→ Description of the task
When the line containing "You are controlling" is found in the data below, copy it and each line after it through the line containing "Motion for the", exactly and with no others.

→ Stored data
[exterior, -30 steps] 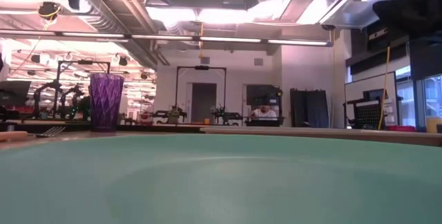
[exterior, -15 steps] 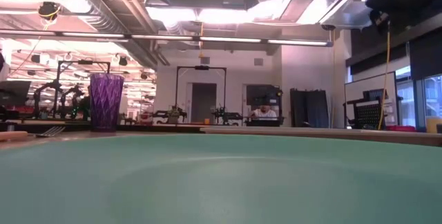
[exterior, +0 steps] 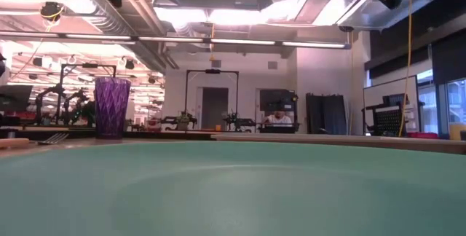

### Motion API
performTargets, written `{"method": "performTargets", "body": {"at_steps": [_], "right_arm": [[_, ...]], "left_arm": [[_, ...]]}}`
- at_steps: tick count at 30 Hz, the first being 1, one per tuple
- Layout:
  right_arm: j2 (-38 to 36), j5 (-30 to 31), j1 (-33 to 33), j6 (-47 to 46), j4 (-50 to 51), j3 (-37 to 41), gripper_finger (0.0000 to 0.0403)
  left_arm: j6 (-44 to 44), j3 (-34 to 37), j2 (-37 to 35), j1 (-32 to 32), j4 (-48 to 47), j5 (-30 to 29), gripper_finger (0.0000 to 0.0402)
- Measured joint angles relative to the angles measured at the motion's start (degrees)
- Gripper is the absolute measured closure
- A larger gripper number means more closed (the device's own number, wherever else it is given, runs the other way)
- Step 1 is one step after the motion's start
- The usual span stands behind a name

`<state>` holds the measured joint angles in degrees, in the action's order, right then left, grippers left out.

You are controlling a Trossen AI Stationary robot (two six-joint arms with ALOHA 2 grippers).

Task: Pick and place plate/cup/fork/spoon on tray
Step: Put the purple cup on the top left of the gray tray

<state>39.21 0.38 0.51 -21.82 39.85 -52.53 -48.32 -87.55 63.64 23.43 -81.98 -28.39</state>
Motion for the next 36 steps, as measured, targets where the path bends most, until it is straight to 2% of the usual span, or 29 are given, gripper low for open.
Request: {"method": "performTargets", "body": {"at_steps": [9, 15, 20, 27, 33, 36], "right_arm": [[0.5, 0.07, -1.83, 2.67, 0.26, -1.8, 0.039], [0.5, 0.08, -3.01, 2.75, 0.34, -1.8, 0.039], [0.5, 0.09, -3.61, 2.77, 0.33, -1.8, 0.039], [0.5, 0.09, -3.73, 2.78, 0.31, -1.8, 0.039], [0.5, 0.07, -3.73, 2.64, 0.29, -1.8, 0.039], [0.5, 0.06, -3.73, 2.62, 0.29, -1.8, 0.039]], "left_arm": [[1.69, -0.02, 0.15, 2.17, 5.32, 2.09, 0.0401], [2.36, -0.02, 0.13, 2.17, 4.06, 2.08, 0.04], [2.25, -0.01, 1.27, 2.62, 1.39, 2.95, 0.0378], [2.21, 0.0, 6.12, 8.5, -1.9, 6.47, 0.0341], [2.72, 0.02, 11.99, 16.26, -1.98, 10.78, 0.0338], [6.77, 0.02, 15.34, 19.32, -1.97, 12.89, 0.0339]]}}
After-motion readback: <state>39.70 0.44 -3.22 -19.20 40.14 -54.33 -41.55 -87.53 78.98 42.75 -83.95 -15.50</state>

→ Solution for this problem
You are controlling a Trossen AI Stationary robot (two six-joint arms with ALOHA 2 grippers).

Task: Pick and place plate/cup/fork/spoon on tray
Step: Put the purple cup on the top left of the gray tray

<state>39.21 0.38 0.51 -21.82 39.85 -52.53 -48.32 -87.55 63.64 23.43 -81.98 -28.39</state>
Motion for the next 36 steps, as measured, targets where the path bends most, until it is straight to 2% of the usual span, or 29 are given, gripper low for open.

This answer leaves nothing further to address.